Urbania, libro nato in uno stato di necessità, ne condivide tutta l’urgenza e al tempo stesso manifesta il bisogno di riflettere secondo una temporalità lunga, perché le conseguenze della pandemia non saranno solo epocali, ma piccole, continue e imprevedibili.
Sono conseguenze mentali prima di tutto, come ci mostrano le foto dei libri, degli opuscoli, delle riviste, poggiati sul tavolo di studio e lavoro di Boeri. I libri sono artefatti cognitivi, non meno complessi del computer con cui l’autore ha scritto queste pagine, ma sono anche lo scafo a cui ci si tiene stretti durante la tempesta. Sono i libri di una vita tirati giù dagli scaffali, opere sottolineate da studenti, lette da adulti, compulsate nell’età della “forza del carattere”, come la chiama Hillman, perché i libri sono l’ancora di salvezza dello studente Stefano Boeri – l’etimo di “studente” è “colui che si agita”.

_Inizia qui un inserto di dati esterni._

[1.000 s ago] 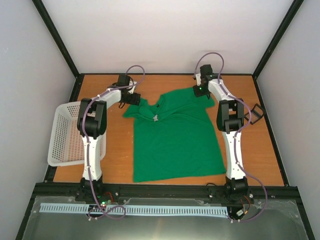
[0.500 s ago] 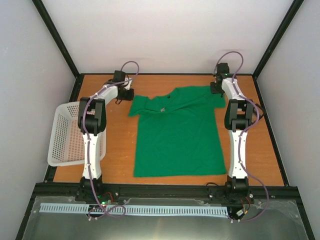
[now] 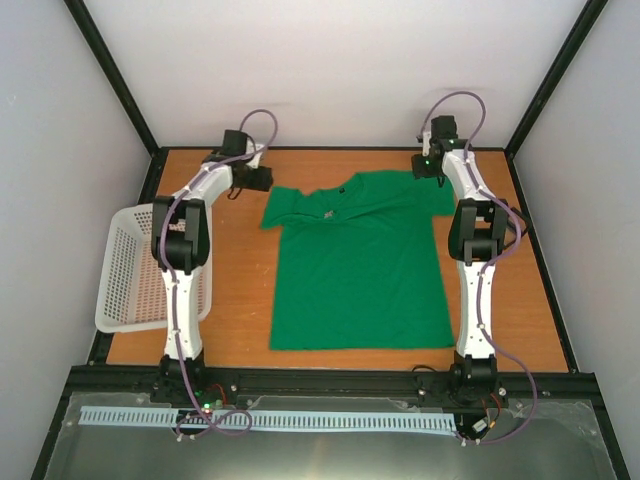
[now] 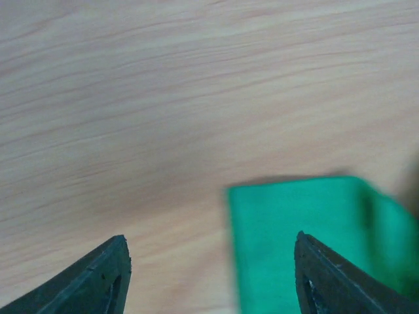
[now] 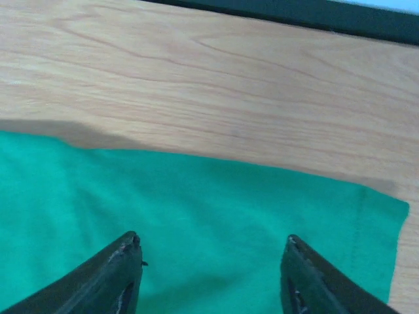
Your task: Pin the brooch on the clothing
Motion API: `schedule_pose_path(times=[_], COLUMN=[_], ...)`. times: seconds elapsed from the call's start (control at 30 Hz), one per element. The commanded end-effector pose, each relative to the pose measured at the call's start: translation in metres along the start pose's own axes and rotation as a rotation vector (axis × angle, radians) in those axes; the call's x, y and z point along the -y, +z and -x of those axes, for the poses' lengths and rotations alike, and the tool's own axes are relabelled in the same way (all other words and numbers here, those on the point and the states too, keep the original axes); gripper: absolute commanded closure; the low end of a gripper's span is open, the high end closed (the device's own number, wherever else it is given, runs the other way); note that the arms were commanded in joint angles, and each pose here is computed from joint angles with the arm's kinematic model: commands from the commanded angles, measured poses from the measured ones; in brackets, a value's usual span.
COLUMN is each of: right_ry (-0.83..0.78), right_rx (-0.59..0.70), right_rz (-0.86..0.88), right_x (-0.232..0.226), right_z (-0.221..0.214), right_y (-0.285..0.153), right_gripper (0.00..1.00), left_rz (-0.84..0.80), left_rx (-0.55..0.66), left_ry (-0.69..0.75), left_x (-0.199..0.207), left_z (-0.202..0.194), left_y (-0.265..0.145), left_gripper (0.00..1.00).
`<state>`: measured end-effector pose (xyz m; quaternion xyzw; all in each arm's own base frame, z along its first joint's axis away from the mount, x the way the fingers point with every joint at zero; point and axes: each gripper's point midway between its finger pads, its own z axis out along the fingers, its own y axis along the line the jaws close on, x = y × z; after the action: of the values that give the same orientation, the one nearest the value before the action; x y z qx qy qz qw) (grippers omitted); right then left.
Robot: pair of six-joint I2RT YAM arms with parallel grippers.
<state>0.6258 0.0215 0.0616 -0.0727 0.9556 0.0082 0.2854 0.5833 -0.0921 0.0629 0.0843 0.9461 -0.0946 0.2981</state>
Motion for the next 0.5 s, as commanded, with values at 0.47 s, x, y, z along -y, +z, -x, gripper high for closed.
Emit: schedule_pose_path(times=[0.47], right_ry=[-0.106], right_rx=[0.010], right_rz=[0.217], right_x=[-0.104], right_z=[0.000], right_y=[-0.041], right_gripper=[0.31], left_rz=[-0.327], left_rx=[-0.004], left_ry=[0.384], left_x=[0.161], left_z=[-0.018], left_y=[0.025], left_gripper=[0.22])
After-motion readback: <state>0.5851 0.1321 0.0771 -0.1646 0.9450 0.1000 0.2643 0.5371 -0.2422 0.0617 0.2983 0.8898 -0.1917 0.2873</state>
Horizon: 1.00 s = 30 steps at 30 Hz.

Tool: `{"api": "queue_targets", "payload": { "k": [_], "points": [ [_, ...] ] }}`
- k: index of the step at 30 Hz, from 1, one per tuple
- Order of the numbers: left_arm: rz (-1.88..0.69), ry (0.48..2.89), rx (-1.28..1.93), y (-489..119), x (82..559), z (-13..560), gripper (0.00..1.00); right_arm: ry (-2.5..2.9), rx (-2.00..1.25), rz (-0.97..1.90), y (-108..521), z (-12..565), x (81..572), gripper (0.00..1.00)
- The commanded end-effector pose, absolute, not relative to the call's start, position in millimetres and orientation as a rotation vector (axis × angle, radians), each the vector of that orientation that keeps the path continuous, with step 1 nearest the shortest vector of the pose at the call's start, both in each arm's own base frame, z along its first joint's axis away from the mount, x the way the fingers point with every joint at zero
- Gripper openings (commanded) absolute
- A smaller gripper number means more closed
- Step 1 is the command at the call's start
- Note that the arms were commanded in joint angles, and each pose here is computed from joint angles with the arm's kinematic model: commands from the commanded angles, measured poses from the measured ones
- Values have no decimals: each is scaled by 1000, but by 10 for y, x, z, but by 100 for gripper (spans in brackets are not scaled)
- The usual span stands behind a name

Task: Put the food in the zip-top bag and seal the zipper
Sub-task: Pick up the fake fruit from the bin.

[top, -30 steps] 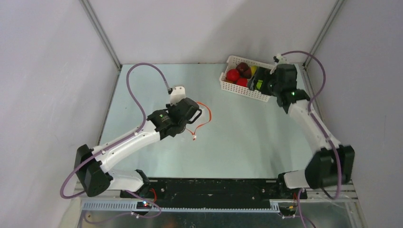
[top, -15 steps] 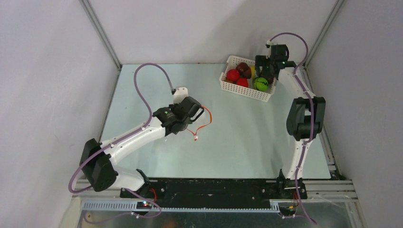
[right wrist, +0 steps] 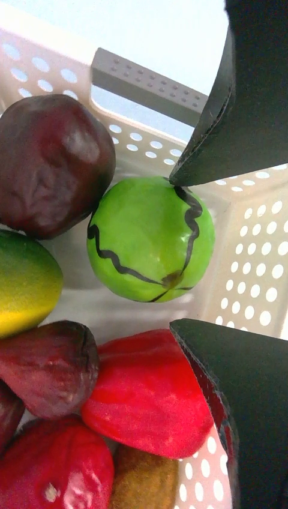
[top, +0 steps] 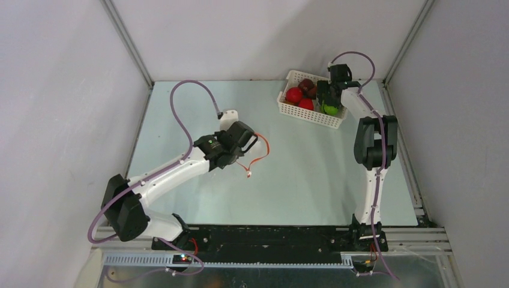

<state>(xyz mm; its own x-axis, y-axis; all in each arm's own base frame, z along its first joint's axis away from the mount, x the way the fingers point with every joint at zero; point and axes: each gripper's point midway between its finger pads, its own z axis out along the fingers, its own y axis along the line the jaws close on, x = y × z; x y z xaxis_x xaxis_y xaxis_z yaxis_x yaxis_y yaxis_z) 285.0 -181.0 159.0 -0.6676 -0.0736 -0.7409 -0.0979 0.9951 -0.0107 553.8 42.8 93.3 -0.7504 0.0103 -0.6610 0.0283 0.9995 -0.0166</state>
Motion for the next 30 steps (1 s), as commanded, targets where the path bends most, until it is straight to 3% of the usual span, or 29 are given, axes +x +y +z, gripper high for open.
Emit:
{"api": "queue_targets", "payload": {
  "k": [1,19,25,30],
  "points": [
    [-12,2265,-130,-1895,2955,1730,0,2336,205,-80,299,1044,5699,85],
    [-29,2266,-126,-1945,2978,1722,0,2453,346,-32,347,703,5639,83],
    [-30,2262,-131,-1937,2980,1741,0,2480,384,-60,295,641,5587,69],
    [-38,2256,-133,-1942,2981,1763,0,2465,431,-64,231,679,5594,45]
  ]
}}
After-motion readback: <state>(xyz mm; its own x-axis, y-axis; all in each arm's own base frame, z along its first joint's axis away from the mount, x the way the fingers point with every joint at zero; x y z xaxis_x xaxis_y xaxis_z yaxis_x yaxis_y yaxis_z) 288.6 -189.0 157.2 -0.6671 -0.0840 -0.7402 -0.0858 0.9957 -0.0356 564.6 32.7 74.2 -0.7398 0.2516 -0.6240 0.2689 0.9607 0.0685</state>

L’architetto passa in rassegna il lavoro fatto sin qui, sempre collegato a idee o visioni scaturite dalle pagine di filosofi, sociologi, architetti, scrittori. Nell’angolo sinistro delle fotografie del tavolo figura sempre l’immagine di un libro in anastatica nascosto da un piccolo mappamondo e da due figurine una bianca e una nera – gli opposti; forse è un’opera di Galileo.
Bello il capitolo intitolato “Per una scuola del fallimento”, dove alla scala spaziale aggiunge quella temporale (il conflitto tempo e spazio ha segnato il modernismo architettonico): il successo o il fallimento di una architettura va infatti misurato su un piano temporale più lungo di quello che occorre per fare un progetto, presentarlo al committente, ottenere le autorizzazioni, costruire e inaugurarlo.
L’architetto è una professione per impazienti pazienti, qualità assai rara, vista l’accelerazione contemporanea che ha segnato ogni campo. In Urbania c’è il tema della natura, del rapporto con il mondo delle piante, verso cui Boeri tra i primi ha orientato il suo sguardo d’intellettuale e progettista. Andiamo verso tempi in cui il progetto immateriale sarà più importante di quello materiale, e dovremo imparare a far di più con meno. Boeri si è già avviato su questa strada.